Return the listing in full, word for word.

|---|

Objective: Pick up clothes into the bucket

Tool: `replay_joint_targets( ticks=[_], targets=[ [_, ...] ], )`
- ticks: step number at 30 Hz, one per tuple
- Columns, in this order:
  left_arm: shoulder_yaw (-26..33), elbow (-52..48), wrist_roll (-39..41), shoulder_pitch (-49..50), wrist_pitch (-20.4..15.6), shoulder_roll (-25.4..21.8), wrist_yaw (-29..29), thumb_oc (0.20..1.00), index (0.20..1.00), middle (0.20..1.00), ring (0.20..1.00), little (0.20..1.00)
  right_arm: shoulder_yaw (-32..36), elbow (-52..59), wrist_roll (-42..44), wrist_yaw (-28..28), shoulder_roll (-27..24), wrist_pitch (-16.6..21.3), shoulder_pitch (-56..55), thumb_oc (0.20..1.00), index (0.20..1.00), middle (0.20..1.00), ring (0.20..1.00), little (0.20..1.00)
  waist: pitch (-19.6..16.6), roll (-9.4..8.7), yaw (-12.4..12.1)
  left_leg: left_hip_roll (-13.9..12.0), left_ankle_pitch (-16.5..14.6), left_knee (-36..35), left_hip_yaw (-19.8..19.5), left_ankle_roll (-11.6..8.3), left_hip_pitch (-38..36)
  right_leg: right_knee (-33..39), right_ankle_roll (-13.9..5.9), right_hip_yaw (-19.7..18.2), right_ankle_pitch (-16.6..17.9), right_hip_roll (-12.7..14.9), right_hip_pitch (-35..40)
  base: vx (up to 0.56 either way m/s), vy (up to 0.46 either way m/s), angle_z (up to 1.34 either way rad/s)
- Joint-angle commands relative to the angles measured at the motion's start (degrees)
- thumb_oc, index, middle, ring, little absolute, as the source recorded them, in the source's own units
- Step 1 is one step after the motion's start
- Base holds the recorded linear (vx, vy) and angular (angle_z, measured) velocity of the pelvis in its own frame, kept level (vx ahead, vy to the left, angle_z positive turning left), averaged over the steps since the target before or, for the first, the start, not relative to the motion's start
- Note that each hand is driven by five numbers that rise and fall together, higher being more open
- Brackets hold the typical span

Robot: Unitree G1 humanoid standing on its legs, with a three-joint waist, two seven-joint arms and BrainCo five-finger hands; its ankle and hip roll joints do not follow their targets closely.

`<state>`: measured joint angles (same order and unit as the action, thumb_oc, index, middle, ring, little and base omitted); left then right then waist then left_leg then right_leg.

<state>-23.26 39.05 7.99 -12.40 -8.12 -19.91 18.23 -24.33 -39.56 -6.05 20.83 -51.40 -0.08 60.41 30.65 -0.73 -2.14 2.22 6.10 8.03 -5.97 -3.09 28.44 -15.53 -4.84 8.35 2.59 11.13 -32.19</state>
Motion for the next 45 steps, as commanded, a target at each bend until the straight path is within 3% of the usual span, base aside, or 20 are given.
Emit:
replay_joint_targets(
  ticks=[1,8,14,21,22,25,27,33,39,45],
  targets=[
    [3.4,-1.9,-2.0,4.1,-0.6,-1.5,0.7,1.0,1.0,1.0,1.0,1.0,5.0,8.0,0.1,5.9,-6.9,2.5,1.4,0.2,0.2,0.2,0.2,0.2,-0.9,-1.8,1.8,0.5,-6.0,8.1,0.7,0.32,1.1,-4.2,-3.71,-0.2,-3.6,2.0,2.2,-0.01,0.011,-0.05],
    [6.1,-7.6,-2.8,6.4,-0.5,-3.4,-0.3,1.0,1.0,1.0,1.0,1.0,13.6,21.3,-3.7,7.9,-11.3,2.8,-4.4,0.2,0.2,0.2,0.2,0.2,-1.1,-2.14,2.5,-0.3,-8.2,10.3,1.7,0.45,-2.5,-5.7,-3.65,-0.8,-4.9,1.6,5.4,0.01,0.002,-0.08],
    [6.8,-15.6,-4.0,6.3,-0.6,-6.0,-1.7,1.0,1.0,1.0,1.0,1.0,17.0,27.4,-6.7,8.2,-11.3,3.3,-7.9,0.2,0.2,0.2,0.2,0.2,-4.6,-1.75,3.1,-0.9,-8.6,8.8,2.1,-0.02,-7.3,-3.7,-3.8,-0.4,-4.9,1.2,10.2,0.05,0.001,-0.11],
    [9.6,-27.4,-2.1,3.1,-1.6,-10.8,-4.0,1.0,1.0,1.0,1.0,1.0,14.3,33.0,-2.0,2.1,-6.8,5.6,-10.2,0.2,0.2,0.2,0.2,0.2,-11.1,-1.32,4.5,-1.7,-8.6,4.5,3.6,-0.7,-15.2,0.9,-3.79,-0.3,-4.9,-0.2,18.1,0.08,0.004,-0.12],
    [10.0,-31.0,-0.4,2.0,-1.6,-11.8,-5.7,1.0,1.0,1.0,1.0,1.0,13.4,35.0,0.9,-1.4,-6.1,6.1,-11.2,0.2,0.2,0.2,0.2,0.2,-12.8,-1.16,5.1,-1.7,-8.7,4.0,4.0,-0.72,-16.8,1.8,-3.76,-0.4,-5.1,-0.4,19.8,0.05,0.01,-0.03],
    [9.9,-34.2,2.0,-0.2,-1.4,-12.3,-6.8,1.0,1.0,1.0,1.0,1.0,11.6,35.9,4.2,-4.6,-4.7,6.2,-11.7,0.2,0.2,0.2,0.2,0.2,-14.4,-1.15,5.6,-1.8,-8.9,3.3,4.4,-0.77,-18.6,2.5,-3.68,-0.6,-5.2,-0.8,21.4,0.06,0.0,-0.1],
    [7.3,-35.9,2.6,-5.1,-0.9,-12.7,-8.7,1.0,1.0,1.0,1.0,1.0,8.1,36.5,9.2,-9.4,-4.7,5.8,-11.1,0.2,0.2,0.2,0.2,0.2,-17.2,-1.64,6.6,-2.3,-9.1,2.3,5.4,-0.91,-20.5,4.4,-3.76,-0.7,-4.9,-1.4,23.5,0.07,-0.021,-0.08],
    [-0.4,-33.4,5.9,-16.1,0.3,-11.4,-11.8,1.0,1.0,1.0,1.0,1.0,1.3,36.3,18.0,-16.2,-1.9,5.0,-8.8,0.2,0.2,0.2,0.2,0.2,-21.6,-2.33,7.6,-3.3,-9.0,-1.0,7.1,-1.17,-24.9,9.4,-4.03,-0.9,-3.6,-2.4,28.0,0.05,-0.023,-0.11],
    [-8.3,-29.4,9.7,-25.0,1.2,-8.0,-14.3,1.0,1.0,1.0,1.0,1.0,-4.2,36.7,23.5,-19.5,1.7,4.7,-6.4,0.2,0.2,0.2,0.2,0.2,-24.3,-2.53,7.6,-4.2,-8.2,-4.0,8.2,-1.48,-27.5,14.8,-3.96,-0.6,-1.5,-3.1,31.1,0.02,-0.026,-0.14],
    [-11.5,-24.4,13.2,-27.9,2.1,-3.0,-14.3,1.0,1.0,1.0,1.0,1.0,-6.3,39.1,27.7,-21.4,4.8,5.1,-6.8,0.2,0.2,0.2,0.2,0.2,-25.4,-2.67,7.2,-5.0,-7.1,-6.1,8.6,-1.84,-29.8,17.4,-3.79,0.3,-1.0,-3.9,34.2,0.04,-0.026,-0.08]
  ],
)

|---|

RESULT BELOW ▸
Objective: Pick up clothes into the bucket

Tool: `replay_joint_targets( ticks=[_], targets=[ [_, ...] ], )`
- ticks: step number at 30 Hz, one per tuple
- Columns, in this order:
  left_arm: shoulder_yaw (-26..33), elbow (-52..48), wrist_roll (-39..41), shoulder_pitch (-49..50), wrist_pitch (-20.4..15.6), shoulder_roll (-25.4..21.8), wrist_yaw (-29..29), thumb_oc (0.20..1.00), index (0.20..1.00), middle (0.20..1.00), ring (0.20..1.00), little (0.20..1.00)
  right_arm: shoulder_yaw (-32..36), elbow (-52..59), wrist_roll (-42..44), wrist_yaw (-28..28), shoulder_roll (-27..24), wrist_pitch (-16.6..21.3), shoulder_pitch (-56..55), thumb_oc (0.20..1.00), index (0.20..1.00), middle (0.20..1.00), ring (0.20..1.00), little (0.20..1.00)
  waist: pitch (-19.6..16.6), roll (-9.4..8.7), yaw (-12.4..12.1)
  left_leg: left_hip_roll (-13.9..12.0), left_ankle_pitch (-16.5..14.6), left_knee (-36..35), left_hip_yaw (-19.8..19.5), left_ankle_roll (-11.6..8.3), left_hip_pitch (-38..36)
  right_leg: right_knee (-33..39), right_ankle_roll (-13.9..5.9), right_hip_yaw (-19.7..18.2), right_ankle_pitch (-16.6..17.9), right_hip_roll (-12.7..14.9), right_hip_pitch (-35..40)
  base: vx (up to 0.56 either way m/s), vy (up to 0.46 either way m/s), angle_z (up to 1.34 either way rad/s)
- Joint-angle commands relative to the angles measured at the motion's start (degrees)
- thumb_oc, index, middle, ring, little absolute, as the source recorded them, in the source's own units
- Step 1 is one step after the motion's start
- Base holds the recorded linear (vx, vy) and angular (angle_z, measured) velocity of the pelvis in its own frame, kept level (vx ahead, vy to the left, angle_z positive turning left), averaged over the steps since the target before or, for the first, the start, not relative to the motion's start
- Note that each hand is driven by five numbers that rise and fall together, higher being more open
- Brackets hold the typical span

Robot: Unitree G1 humanoid standing on its legs, with a three-joint waist, two seven-joint arms and BrainCo five-finger hands; its ankle and hip roll joints do not follow their targets closely.

`<state>`: measured joint angles (same order and unit as the action, thumb_oc, index, middle, ring, little and base omitted); left then right then waist then left_leg then right_leg.

<state>-23.26 39.05 7.99 -12.40 -8.12 -19.91 18.23 -24.33 -39.56 -6.05 20.83 -51.40 -0.08 60.41 30.65 -0.73 -2.14 2.22 6.10 8.03 -5.97 -3.09 28.44 -15.53 -4.84 8.35 2.59 11.13 -32.19</state>
Motion for the next 45 steps, as commanded, a target at each bend until the straight path is within 3% of the usual span, base aside, or 20 are given.
Emit:
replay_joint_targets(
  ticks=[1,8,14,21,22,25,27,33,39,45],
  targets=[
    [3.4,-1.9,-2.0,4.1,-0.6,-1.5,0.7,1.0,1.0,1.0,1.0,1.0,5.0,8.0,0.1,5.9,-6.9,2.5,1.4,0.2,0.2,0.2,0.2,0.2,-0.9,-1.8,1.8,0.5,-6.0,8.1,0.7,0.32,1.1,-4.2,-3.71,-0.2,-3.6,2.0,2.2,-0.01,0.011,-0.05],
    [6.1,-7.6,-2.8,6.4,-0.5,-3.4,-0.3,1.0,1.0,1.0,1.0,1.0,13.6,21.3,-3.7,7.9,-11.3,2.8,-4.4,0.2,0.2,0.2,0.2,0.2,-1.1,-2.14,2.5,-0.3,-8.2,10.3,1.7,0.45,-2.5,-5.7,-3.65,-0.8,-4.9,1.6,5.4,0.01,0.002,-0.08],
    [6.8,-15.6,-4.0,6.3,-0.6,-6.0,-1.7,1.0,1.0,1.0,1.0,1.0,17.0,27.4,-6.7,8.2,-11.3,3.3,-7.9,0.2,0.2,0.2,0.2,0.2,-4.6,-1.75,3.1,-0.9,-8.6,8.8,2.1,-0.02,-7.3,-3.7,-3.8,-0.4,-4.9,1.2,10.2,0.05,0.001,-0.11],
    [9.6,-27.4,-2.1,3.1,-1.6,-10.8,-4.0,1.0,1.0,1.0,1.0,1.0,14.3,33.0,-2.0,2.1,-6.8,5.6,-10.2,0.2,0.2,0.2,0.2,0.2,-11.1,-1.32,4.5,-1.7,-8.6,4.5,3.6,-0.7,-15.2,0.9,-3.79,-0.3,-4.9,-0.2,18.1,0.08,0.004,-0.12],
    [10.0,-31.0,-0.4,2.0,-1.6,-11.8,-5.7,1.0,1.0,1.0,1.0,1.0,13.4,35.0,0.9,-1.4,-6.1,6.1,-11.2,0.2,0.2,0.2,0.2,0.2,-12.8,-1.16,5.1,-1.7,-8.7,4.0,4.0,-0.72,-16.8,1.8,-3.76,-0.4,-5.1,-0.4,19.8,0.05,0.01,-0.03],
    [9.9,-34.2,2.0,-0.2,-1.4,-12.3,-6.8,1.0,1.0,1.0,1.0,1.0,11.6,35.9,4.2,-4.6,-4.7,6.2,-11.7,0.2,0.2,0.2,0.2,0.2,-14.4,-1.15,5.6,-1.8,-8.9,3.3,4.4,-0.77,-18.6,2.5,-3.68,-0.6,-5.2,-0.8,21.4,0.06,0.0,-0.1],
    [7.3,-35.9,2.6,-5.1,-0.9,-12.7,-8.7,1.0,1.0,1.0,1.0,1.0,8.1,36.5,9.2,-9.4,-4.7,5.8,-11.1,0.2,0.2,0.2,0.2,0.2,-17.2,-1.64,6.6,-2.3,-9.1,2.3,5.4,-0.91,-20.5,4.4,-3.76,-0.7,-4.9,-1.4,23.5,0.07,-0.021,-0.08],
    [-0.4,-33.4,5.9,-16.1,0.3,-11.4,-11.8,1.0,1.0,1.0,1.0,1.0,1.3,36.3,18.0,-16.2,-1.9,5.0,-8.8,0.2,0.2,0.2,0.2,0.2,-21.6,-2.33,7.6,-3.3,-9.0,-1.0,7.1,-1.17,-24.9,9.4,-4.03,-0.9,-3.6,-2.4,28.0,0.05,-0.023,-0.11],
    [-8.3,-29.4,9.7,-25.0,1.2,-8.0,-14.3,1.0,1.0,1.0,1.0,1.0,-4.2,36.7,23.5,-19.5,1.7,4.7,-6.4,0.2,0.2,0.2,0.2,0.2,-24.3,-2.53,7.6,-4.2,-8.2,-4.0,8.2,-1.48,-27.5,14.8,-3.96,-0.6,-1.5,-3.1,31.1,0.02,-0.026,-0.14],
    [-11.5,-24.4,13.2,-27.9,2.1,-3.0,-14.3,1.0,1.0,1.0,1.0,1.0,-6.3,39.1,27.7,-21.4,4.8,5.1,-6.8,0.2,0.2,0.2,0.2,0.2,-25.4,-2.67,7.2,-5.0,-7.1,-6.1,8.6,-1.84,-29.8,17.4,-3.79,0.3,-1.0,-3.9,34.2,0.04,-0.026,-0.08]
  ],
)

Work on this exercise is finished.